▸ **What to produce**: Copy out each line of the material that includes the word "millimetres".

▸ **Data to examine**:
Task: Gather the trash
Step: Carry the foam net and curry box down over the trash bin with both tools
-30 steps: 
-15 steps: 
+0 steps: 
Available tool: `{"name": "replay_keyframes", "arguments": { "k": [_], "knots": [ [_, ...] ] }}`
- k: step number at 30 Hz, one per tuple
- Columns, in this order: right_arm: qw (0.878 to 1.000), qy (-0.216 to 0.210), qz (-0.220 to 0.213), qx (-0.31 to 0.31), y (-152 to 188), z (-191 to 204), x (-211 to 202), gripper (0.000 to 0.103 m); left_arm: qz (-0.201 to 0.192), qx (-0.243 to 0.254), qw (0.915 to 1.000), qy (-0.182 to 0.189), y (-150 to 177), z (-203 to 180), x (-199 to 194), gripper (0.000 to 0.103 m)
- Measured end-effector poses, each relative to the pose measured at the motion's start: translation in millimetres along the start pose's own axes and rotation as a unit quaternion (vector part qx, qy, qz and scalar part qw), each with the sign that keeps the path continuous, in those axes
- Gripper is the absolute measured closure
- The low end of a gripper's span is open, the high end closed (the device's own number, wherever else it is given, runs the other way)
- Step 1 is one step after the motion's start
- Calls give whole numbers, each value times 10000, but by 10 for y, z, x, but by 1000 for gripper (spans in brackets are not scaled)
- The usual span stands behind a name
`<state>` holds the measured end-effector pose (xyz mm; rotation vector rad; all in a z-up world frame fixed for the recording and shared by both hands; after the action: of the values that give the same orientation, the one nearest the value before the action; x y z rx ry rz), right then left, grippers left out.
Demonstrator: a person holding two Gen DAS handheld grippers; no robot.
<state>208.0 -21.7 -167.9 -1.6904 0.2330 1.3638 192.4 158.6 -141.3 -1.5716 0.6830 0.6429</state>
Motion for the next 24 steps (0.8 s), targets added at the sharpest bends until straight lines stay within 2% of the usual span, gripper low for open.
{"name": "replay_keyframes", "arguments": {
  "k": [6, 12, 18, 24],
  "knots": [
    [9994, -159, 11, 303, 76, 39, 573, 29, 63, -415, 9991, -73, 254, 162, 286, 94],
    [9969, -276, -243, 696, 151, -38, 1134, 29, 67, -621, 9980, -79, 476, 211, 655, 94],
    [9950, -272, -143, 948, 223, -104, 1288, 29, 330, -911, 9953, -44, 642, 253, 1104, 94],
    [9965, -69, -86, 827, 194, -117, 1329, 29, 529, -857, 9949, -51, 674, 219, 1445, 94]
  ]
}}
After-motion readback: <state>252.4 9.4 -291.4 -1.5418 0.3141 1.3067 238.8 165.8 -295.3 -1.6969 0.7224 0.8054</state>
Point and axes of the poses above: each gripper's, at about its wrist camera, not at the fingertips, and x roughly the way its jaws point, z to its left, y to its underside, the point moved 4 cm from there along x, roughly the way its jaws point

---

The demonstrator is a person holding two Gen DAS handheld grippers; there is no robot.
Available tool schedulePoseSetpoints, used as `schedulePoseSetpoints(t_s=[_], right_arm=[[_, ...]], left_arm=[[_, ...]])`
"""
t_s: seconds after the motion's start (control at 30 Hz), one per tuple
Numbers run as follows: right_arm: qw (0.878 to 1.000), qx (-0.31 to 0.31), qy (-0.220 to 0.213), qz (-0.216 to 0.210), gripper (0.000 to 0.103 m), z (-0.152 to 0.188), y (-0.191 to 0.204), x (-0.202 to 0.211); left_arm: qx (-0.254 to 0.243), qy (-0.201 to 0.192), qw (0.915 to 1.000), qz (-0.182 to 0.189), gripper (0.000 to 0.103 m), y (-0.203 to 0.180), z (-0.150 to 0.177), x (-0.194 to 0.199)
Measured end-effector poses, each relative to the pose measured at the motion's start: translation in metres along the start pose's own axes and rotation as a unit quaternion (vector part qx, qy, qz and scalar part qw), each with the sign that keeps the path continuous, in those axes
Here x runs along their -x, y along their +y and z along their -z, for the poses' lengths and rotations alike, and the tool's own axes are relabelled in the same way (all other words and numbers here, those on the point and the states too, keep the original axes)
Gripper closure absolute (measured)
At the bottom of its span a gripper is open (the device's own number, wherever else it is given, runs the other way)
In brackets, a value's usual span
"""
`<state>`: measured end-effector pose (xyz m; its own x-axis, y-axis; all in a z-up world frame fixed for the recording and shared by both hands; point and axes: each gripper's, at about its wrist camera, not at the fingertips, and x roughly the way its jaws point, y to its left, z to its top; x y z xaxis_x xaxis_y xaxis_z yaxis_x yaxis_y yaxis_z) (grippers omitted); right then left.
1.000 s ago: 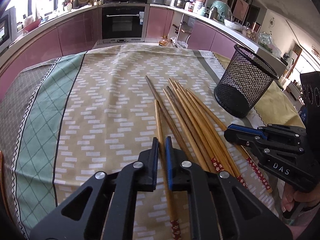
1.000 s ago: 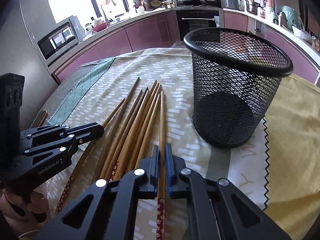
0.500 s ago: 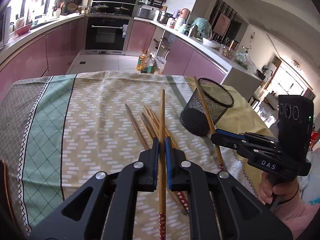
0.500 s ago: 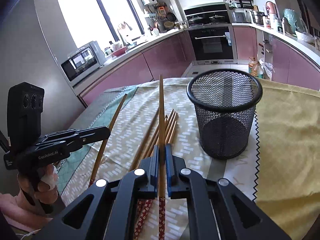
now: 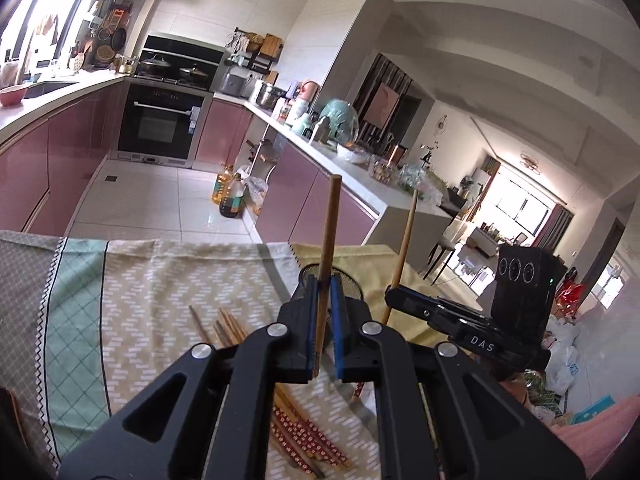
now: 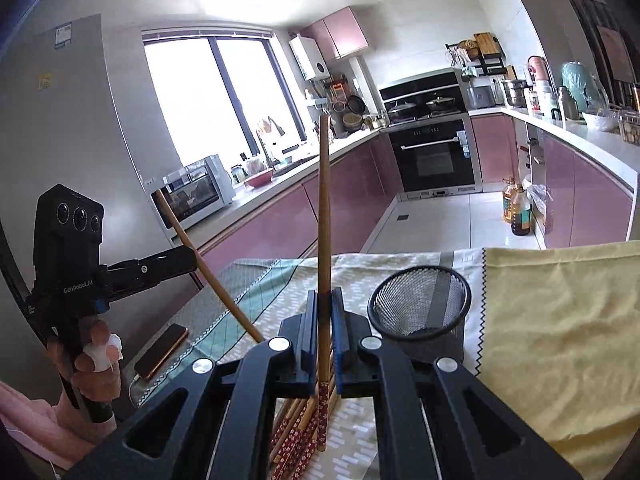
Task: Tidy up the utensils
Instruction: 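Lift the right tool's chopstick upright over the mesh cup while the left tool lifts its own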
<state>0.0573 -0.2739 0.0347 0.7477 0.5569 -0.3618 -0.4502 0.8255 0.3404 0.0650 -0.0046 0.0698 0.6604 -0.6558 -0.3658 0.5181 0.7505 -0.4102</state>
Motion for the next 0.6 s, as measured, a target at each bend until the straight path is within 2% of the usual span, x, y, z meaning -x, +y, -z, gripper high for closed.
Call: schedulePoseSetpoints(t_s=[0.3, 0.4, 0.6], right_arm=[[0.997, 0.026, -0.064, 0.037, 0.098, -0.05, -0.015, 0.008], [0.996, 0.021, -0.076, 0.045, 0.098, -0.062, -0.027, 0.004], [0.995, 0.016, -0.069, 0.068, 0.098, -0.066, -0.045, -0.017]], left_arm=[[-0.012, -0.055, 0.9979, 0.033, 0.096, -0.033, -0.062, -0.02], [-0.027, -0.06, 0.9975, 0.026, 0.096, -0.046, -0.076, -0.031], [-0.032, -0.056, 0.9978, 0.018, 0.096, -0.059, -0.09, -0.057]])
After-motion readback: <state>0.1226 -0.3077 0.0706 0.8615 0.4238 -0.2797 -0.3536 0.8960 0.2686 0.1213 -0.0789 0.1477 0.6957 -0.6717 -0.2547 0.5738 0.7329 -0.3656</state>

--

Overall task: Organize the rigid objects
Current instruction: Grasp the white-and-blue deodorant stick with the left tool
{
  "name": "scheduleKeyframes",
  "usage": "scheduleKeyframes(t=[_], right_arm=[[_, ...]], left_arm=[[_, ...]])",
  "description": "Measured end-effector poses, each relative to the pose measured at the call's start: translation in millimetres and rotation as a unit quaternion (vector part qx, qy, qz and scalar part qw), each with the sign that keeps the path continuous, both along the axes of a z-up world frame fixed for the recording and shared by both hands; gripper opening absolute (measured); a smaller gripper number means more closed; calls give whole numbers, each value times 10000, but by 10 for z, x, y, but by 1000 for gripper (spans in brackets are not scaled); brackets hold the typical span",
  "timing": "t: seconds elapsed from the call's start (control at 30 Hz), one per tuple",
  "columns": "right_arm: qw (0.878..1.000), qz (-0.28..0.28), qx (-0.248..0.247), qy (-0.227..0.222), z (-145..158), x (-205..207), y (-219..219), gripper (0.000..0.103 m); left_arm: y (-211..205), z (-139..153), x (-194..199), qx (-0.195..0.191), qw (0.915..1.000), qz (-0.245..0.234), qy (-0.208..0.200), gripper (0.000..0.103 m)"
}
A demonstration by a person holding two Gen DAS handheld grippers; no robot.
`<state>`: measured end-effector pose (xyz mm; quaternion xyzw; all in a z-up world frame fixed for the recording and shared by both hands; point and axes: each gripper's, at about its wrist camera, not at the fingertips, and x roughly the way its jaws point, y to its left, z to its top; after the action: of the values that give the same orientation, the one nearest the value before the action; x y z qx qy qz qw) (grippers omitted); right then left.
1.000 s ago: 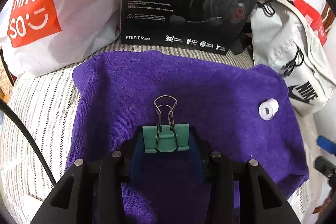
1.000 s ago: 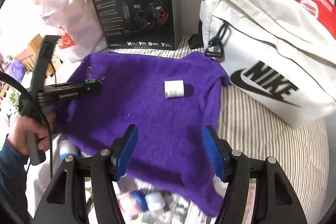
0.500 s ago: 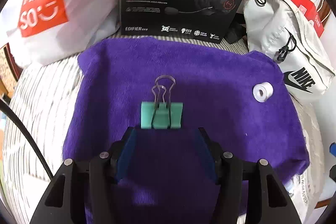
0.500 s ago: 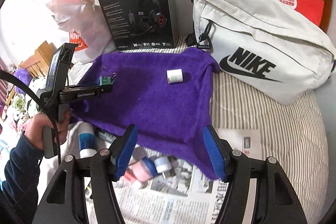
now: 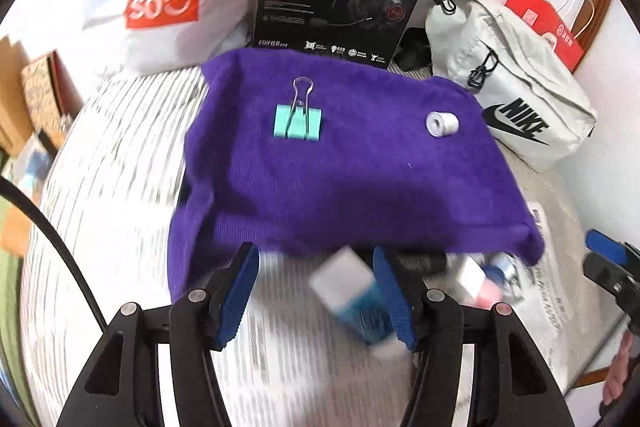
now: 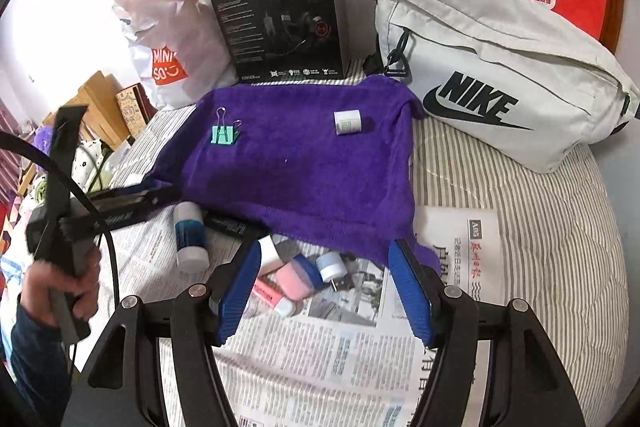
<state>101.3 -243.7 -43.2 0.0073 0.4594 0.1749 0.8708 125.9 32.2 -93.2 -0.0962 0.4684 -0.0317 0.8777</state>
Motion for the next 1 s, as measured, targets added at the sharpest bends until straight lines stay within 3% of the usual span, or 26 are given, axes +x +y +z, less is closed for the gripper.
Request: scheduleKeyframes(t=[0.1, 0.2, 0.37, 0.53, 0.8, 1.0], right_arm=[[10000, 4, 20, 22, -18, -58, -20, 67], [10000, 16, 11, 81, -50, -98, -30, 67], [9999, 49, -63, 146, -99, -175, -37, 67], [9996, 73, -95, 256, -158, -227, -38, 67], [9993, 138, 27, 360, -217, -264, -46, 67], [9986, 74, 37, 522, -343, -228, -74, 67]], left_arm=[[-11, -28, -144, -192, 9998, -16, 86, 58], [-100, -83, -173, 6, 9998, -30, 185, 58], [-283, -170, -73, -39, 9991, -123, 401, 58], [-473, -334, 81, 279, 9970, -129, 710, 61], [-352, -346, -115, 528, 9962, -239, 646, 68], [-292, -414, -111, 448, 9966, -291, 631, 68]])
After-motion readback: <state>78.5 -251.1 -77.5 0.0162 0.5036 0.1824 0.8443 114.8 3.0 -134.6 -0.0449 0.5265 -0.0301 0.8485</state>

▸ **Written reply**:
- Measured end-effector poses, each relative to the pose measured at the motion's start: translation in millimetres along the start pose's own axes and rotation as a unit quaternion (vector part qx, qy, qz and scalar part qw), each with the sign that keeps the path continuous, in those axes
  "description": "Measured end-effector poses, each relative to the pose measured at the call's start: translation in millimetres and rotation as a unit quaternion (vector part qx, qy, qz and scalar part qw), each with the sign that keeps the path continuous, both along the axes of a z-up world frame fixed for the recording and shared by both hands; gripper opening absolute (measured); a smaller gripper number means more closed; calls give whole numbers, each value times 10000, but by 10 for z, x, y, but by 1000 for gripper (spans in brackets are not scaled); brackets hold the typical span",

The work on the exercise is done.